- REQUIREMENT
Pick each line that has "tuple" out of the records.

═══ SOURCE MATERIAL

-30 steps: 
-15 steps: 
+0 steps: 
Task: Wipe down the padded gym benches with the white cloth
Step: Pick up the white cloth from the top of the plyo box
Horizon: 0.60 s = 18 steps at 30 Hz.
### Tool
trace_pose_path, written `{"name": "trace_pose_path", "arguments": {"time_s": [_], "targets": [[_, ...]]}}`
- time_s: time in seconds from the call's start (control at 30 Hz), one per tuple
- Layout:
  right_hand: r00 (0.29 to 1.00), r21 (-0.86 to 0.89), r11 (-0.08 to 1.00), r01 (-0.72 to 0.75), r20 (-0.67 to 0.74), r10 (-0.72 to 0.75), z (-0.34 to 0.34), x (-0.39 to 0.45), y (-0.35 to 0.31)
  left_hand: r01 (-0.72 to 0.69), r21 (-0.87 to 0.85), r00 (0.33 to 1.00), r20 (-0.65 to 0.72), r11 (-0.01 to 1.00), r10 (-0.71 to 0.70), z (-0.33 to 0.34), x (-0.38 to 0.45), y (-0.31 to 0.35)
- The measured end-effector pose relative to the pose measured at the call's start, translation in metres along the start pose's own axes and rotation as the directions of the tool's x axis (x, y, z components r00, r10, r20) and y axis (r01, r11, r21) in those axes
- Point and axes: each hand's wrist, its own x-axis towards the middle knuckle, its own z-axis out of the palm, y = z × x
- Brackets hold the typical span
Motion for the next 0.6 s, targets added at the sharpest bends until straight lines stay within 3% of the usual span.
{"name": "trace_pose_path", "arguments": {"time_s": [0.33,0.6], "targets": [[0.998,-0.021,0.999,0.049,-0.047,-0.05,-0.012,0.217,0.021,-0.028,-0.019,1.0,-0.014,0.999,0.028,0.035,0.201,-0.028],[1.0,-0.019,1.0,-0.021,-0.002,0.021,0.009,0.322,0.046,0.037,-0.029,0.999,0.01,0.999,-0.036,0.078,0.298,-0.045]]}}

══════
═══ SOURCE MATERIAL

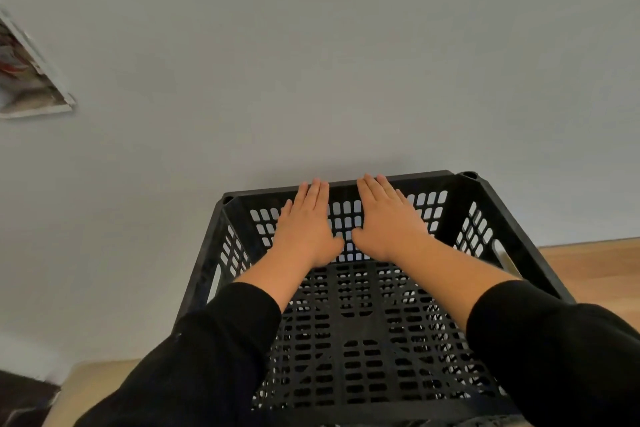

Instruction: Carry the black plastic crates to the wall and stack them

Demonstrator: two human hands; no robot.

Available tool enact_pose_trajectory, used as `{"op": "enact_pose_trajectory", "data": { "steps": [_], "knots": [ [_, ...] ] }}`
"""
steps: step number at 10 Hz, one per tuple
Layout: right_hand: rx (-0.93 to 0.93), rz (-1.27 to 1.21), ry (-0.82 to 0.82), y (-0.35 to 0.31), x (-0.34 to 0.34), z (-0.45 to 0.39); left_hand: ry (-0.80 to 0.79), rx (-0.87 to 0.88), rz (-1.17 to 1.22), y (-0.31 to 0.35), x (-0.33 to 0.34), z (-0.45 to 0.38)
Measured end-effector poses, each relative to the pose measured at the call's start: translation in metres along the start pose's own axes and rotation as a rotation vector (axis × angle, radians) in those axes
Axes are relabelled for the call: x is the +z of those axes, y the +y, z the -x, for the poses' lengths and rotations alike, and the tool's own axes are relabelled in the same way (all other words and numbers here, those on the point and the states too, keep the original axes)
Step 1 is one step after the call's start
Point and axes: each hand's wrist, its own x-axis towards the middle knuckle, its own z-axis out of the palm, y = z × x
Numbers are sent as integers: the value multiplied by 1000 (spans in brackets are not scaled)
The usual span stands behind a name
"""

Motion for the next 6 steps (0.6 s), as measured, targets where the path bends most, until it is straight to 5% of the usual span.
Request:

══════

- EXPECTED ANSWER
- time_s: time in seconds from the call's start (control at 30 Hz), one per tuple
steps: step number at 10 Hz, one per tuple

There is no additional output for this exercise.